Image courtesy: Freepik
In Chinese philosophy, yin and yang (also yin-yang or yin yang, ‘dark-bright’) explains how seemingly opposite forces may actually be complementary, interconnected, and interdependent in the natural world.
This intriguing idea actually applies perfectly in the context of banking, if we were to see the yin as saving money (from losses), and the yang as making money (from sales).
Banks can monetize their anti-fraud solution for generating revenues
The fundamental idea is that the very same investment in real-time decisioning for monitoring, detecting and preventing fraud can also be monetized for earning additional revenues.
Imagine an intelligent system that studies customers’ behavioral patterns to detect fraud, is also creating precise personas for the bank’s marketing teams to target campaigns to. The same real-time, context-aware logic/approach used to combat cross-channel fraud can also help enable intelligent, hyper-precise targeted and contextual customer engagements.
At the heart of the idea lies the fact that banks have the ‘soul’ of the customer.
Banking is the only industry where the entire life of the customer flows through it. A bank knows how much its customers earn, where they live, where they travel to, how much they spend, who’s part of the family, whether they own their home, even how much fuel they put in their vehicle every month.
Banks have the customers’ ‘soul’, yet they don’t fully monetize the resident wisdom
No other industry (not even telco or retail or OTT platforms) has this extraordinary privilege of having a 360-degree view of a customer’s life. Therefore, only banks have the advantage and ability to actually convert this ‘resident wisdom’ to their benefit.
A true real-time, enterprise-wide, cross-channel fraud management solution ensures that every banking transaction is available in-memory and in real-time.
But since only a relatively small percentage of transactions are fraudulent and since the data is available in the system memory, the bank can run positive scenarios in real-time, after having assigned fraud risk to certain transactions, during the negative-scenario test-run.

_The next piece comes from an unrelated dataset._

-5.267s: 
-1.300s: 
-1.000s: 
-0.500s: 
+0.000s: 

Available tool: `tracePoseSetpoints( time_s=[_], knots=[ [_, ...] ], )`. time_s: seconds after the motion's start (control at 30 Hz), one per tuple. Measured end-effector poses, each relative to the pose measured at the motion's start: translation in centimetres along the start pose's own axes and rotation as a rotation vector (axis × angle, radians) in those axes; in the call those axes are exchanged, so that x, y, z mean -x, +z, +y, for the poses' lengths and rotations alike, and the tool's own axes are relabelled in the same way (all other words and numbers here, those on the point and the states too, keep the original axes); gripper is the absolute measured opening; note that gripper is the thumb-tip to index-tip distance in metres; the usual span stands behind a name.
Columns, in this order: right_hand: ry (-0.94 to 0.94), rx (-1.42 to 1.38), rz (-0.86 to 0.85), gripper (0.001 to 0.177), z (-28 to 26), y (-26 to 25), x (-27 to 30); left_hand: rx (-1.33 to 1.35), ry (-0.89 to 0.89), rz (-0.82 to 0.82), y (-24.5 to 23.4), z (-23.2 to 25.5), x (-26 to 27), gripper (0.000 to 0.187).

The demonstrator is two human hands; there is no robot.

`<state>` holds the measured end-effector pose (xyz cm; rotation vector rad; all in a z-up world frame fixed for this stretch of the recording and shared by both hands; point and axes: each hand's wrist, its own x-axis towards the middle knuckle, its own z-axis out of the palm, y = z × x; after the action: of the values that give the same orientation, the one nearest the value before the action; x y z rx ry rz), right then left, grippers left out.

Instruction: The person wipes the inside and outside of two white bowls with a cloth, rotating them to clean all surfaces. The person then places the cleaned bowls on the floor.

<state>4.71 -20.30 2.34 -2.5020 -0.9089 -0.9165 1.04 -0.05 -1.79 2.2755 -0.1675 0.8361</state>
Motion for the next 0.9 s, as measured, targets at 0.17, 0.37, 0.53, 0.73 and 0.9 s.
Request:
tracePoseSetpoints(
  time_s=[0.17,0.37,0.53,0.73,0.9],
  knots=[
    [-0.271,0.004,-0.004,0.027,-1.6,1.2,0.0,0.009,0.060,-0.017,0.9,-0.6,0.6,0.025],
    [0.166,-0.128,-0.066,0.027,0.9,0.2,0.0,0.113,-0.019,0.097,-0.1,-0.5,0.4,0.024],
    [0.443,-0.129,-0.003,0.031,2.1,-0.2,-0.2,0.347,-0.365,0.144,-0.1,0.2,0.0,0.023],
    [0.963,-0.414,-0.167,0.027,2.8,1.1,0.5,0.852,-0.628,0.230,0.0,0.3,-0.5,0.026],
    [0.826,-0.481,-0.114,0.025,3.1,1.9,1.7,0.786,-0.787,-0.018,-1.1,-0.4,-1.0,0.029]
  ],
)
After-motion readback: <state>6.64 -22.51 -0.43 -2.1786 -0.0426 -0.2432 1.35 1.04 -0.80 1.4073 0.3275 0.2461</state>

The solution can therefore use the same data captured per transaction and analyze the spending and behavior patterns to throw up potential cross-sell and up-sell scenarios in absolute real-time. Precise data analytics on behavior patterns helps create intelligent and efficiently targeted customer interactions and campaigns to grow topline.
So, while the anti-fraud solution helps the bank’s larger enterprise fraud management initiative with:
- a unified case management system for fraud/AML investigation with a 360-degree view of behavior across products and channels
- extreme real-time, context-aware, fraud detection and prevention
- monitoring financial and non-financial transactions of customers, accounts, users, and employees across branch and channel transactions in real-time to detect suspect transactions and respond with the right decision in real-time and generate alerts for investigation.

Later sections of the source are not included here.